++++ Material supplied ++++

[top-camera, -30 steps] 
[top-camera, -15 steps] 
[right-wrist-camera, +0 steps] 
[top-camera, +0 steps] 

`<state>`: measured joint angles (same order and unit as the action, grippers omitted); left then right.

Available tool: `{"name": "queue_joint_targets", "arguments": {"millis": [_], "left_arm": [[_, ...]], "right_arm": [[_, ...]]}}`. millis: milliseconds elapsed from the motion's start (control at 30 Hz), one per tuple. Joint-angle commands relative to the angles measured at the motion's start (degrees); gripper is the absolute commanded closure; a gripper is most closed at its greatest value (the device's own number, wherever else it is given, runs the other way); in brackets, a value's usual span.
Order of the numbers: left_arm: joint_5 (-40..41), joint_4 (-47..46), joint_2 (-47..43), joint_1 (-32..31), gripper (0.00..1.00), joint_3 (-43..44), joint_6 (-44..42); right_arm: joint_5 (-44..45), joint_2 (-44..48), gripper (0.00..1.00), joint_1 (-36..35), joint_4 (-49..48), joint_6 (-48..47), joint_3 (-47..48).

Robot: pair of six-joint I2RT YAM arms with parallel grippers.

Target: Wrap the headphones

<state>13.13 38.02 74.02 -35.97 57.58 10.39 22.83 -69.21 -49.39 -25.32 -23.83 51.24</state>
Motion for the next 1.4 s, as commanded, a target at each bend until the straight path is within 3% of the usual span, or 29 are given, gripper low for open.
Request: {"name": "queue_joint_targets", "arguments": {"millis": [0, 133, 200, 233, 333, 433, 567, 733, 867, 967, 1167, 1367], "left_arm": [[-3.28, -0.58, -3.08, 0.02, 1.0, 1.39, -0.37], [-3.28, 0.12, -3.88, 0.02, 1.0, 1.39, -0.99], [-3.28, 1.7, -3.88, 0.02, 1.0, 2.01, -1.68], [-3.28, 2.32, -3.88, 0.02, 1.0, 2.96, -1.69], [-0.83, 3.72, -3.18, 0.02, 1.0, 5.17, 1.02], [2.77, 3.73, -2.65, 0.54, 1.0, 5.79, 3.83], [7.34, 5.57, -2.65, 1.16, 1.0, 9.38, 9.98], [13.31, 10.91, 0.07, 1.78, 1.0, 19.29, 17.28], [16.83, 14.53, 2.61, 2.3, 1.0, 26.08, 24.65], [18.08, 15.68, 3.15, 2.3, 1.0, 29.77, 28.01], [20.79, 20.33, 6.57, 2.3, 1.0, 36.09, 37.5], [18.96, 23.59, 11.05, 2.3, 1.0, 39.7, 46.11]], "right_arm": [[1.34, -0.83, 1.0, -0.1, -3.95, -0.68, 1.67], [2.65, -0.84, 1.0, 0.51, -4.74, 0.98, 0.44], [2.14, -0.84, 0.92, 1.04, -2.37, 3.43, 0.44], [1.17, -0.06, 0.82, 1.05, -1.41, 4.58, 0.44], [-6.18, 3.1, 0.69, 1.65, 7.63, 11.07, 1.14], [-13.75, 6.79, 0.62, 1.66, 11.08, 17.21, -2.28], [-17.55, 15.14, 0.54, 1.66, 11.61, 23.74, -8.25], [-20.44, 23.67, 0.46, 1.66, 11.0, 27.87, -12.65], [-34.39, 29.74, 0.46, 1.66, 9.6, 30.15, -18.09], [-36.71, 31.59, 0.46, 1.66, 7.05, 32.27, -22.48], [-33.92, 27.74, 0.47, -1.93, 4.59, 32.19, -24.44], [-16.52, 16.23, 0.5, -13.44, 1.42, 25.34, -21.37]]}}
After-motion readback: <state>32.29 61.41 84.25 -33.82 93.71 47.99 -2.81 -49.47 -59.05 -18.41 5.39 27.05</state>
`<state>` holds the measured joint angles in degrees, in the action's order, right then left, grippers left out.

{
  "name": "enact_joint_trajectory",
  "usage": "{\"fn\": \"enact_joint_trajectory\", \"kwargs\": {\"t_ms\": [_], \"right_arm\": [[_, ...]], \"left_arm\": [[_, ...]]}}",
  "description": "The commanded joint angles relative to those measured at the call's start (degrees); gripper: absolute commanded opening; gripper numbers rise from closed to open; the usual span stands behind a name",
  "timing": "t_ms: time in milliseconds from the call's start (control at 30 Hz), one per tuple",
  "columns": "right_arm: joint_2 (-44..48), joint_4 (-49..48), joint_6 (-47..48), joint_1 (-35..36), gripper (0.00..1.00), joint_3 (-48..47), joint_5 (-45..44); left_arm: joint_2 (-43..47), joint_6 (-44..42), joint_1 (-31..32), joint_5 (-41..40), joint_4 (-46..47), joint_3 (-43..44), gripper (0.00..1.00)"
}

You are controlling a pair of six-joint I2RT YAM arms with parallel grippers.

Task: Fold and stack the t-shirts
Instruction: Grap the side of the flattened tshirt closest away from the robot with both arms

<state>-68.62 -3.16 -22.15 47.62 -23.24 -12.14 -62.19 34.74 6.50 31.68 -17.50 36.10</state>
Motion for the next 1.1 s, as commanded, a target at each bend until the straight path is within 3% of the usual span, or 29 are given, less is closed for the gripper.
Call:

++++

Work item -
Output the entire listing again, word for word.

Answer to the exercise -
[top-camera, -30 steps] 
[top-camera, -15 steps] 
[right-wrist-camera, +0 steps] 
[top-camera, +0 steps] 

`<state>`: measured joint angles (same order and unit as the action, grippers omitted); left then right.

Available tool: `{"name": "queue_joint_targets", "arguments": {"millis": [_], "left_arm": [[_, ...]], "right_arm": [[_, ...]]}}`. millis: milliseconds elapsed from the motion's start (control at 30 Hz), one per tuple. Joint-angle commands relative to the angles measured at the motion's start (degrees); gripper is the absolute commanded closure; a gripper is most closed at its greatest value (the device's own number, wherever else it is given, runs the other way); in brackets, a value's usual span.
Order of the numbers: left_arm: joint_5 (-40..41), joint_4 (-47..46), joint_2 (-47..43), joint_1 (-32..31), gripper (0.00..1.00), joint_3 (-43..44), joint_6 (-44..42); right_arm: joint_5 (-44..45), joint_2 (-44..48), gripper (0.00..1.00), joint_1 (-36..35), joint_4 (-49..48), joint_6 (-48..47), joint_3 (-47..48).

Robot: pair of six-joint I2RT YAM arms with parallel grippers.

Target: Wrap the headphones

<state>13.13 38.02 74.02 -35.97 57.58 10.39 22.83 -69.21 -49.39 -25.32 -23.83 51.24</state>
Motion for the next 1.4 s, as commanded, a target at each bend until the straight path is within 3% of the usual span, or 29 are given, gripper low for open.
Request: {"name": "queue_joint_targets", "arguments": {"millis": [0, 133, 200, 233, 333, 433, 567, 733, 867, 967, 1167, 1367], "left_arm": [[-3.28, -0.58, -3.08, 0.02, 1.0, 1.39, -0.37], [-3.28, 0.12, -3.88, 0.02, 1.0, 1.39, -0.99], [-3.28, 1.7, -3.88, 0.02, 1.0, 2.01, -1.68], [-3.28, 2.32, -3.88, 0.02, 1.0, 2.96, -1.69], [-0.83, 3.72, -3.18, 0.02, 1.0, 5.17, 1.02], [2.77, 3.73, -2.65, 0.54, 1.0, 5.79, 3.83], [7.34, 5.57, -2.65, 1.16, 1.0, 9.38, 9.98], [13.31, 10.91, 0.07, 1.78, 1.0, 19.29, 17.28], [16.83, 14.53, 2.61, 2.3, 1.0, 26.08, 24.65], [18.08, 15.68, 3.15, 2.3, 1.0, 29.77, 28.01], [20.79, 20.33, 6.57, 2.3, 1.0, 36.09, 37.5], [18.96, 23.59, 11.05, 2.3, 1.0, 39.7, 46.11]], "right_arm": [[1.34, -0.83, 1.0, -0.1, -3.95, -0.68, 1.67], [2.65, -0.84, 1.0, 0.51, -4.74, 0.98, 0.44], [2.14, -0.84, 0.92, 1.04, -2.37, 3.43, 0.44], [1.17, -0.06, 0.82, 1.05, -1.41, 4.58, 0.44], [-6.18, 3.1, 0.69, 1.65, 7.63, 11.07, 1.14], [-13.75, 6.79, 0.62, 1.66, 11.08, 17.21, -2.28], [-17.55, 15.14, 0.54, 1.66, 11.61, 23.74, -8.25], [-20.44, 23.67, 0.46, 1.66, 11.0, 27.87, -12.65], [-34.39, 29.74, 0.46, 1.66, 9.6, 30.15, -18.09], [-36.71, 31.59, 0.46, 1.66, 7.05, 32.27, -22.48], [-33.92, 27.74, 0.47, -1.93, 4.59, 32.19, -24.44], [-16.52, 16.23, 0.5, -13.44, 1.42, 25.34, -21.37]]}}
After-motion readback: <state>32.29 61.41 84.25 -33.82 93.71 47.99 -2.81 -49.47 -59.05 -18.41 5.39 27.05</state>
`<state>` holds the measured joint angles in degrees, in the action's order, right then left, grippers left out.

{
  "name": "enact_joint_trajectory",
  "usage": "{\"fn\": \"enact_joint_trajectory\", \"kwargs\": {\"t_ms\": [_], \"right_arm\": [[_, ...]], \"left_arm\": [[_, ...]]}}",
  "description": "The commanded joint angles relative to those measured at the call's start (degrees); gripper: absolute commanded opening; gripper numbers rise from closed to open; the usual span stands behind a name",
  "timing": "t_ms: time in milliseconds from the call's start (control at 30 Hz), one per tuple",
  "columns": "right_arm: joint_2 (-44..48), joint_4 (-49..48), joint_6 (-47..48), joint_1 (-35..36), gripper (0.00..1.00), joint_3 (-48..47), joint_5 (-45..44); left_arm: joint_2 (-43..47), joint_6 (-44..42), joint_1 (-31..32), joint_5 (-41..40), joint_4 (-46..47), joint_3 (-43..44), gripper (0.00..1.00)"
}

You are controlling a pair of six-joint I2RT YAM arms with parallel grippers.

Task: Fold and stack the t-shirts
Instruction: Grap the side of the flattened tshirt closest away from the robot with both arms

<state>-68.62 -3.16 -22.15 47.62 -23.24 -12.14 -62.19 34.74 6.50 31.68 -17.50 36.10</state>
Motion for the next 1.1 s, as commanded, a target at each bend until the straight path is within 3% of the usual span, or 29 are given, less is closed for the gripper.
Call:

What precedes this is the full answer.